I wouldn’t call it a trend. Not yet. Maybe a trendlet.
I’m talking about smaller homes. Notice, I didn’t say “small” homes — Americans are never going to be accused of any form of self-denial.
But I’m seeing signs that folks who could afford to build just about any big ole house they wanted are starting to think smaller. And they’re part of the same group who a decade ago inspired the term “McMansion” — our very own Baby Boomers.
A number of voices have been pushing for a change in our thinking about how big a dream home ought to be.
One voice belongs to the anti-sprawl faction, the ones who keep screaming that by building subdivisions farther into the countryside in order to get more house in more yard, we’re turning our landscape into one big strip mall.
It’s a fair point, but they’re not the reason.
Another voice belongs to a Minnesota architect, Sarah Susanka, who has written a couple of surprisingly successful books that show ways to build more utility into less square footage. The Founding Mother of what is now called the “Not So Big House” philosophy doesn’t scold so much as she soothes. I went to a building trade show a while back where she was a speaker, and the audience arrived carrying copies of her books as if they were holy tracts.
She’s influential, but not the reason, either.
A potential biggie is energy. Most of us would rather be handed a subpoena than a January heating bill for a 6,000- or 10,000-square foot home. Rising energy prices, no doubt, will influence our housing decisions, but at this point they’re too new to affect what’s actually being built out there. So energy isn’t the reason — yet.
These motivations for scaling back in size may be noble ones, but, really, “noble” has little to do with what suits our fancy about our homes. The real push, for my money, comes from something that’s just a new spin on materialism. I’m sure there’s a nicer word for it than that, but I just can’t think of it.
The real reason: Americans haven’t given up on wanting it “all.” People like me have made their careers out of writing about housing as a form of fashion, waxing ecstatic about granite countertops and steam showers. Having a house that’s “dated” has come to imply some kind of moral inadequacy. We’ve made otherwise-reasonable people worry about whether their laundry rooms are elegant enough.
With the escalating cost of land, something has to give, and so I am expecting to hear word that it’s now chic to have a smaller house in exchange for all the interior embellishments.

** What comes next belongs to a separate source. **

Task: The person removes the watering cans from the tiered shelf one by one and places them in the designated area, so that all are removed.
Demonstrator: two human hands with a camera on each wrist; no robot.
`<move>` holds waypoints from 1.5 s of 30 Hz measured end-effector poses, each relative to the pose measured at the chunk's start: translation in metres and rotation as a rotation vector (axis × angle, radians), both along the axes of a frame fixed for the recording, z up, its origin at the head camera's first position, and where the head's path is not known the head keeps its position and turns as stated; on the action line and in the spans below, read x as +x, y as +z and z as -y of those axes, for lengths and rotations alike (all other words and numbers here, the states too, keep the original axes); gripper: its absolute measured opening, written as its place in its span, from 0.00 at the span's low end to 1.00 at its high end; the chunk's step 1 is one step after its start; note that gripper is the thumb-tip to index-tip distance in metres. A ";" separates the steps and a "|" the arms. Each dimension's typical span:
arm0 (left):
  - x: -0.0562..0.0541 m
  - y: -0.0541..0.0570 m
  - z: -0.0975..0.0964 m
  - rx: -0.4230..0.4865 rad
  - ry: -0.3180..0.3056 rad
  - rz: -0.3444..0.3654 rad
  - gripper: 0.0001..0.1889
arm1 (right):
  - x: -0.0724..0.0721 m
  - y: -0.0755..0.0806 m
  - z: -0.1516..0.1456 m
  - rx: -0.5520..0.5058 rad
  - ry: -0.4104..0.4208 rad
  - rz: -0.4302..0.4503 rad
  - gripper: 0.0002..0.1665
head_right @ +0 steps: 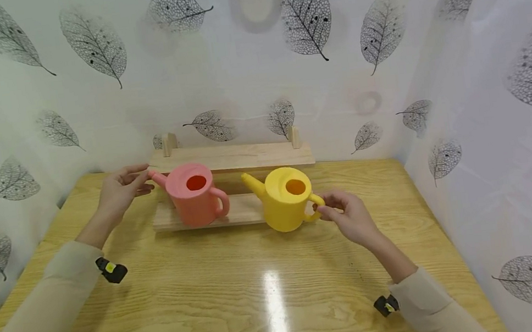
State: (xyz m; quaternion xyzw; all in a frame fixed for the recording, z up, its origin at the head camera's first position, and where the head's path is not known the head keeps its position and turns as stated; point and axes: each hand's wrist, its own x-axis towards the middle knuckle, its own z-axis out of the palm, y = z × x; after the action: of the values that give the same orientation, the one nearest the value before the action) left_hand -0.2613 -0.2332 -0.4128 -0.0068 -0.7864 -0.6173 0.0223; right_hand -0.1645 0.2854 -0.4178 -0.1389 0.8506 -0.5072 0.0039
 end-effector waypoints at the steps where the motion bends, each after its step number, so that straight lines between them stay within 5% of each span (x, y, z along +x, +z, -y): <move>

Steve Pjesky is president of Kensington Homes in Naperville, and he’s also the president of the Northern Illinois Home Builders Association. He put it pretty succinctly to an industry roundtable recently:
“We’re in the land of $6,000 ovens and $2,500 refrigerators, and you’ve got to have two of them,” he told us. “People are saying, `How do I get that for me?’ … A big share of the market is saying, `Can’t I have pendant lights and granite countertops?’

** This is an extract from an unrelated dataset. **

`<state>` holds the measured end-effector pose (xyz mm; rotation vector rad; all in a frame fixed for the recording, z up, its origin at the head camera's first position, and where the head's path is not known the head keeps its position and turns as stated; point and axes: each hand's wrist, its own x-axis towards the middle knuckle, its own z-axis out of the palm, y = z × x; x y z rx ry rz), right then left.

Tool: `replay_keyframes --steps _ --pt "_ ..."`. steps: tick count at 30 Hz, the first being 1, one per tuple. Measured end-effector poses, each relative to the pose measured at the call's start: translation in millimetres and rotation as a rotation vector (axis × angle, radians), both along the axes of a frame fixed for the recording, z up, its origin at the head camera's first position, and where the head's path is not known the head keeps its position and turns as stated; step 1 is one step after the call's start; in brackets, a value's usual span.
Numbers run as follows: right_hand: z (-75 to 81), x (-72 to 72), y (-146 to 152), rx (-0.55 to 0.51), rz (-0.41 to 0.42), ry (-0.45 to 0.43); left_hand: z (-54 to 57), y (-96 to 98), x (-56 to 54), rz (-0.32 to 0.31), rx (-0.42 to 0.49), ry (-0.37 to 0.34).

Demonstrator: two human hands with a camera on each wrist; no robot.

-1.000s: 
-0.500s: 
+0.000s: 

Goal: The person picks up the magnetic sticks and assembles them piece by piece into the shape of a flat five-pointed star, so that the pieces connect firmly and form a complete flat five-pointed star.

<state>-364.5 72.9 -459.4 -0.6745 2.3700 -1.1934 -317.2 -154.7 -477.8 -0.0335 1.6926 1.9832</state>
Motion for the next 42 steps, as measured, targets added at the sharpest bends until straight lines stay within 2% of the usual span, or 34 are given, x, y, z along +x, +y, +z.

“Well, you can’t get that unless you have a horrendous budget. So, in Chicago, they’re making compromises on space. (They’re saying) `if I go with a smaller kitchen, I can get those fancy countertops.’
“They’re starting to realize that they can’t get those things on a half-acre lot in a 3,500-square-foot house, unless their budget is high.”
Of course, a lot of budgets still are high, relatively speaking, but for my money, the quest for “stuff” is starting to push us to settle for a smaller box to put it in. Some signs are there:
– Orren Pickell, arguably the most visible custom builder on the North Shore, has just opened a model home he calls “The Jewel Box.”
At 3,600 square feet, it’s hardly tiny, but it’s about half the size of most of his previous showcase homes. The draw here, he says, is room after room of fancy finishes and fabulous fittings — household jewelry, if you will.
– Susanka tells me she’s talking to PBS about a weekly television series based on her less-is-more style of home-building, and I think we all know what Bob Vila and PBS did for rehabbing.
– The anti-teardown contingent is starting to succeed at portraying anybody who wants a mega-house on a village lot as the devil incarnate.
The world awaits the marketer who can turn smaller — but not small — houses into status symbols. Like Lola, whatever Boomers want, Boomers get.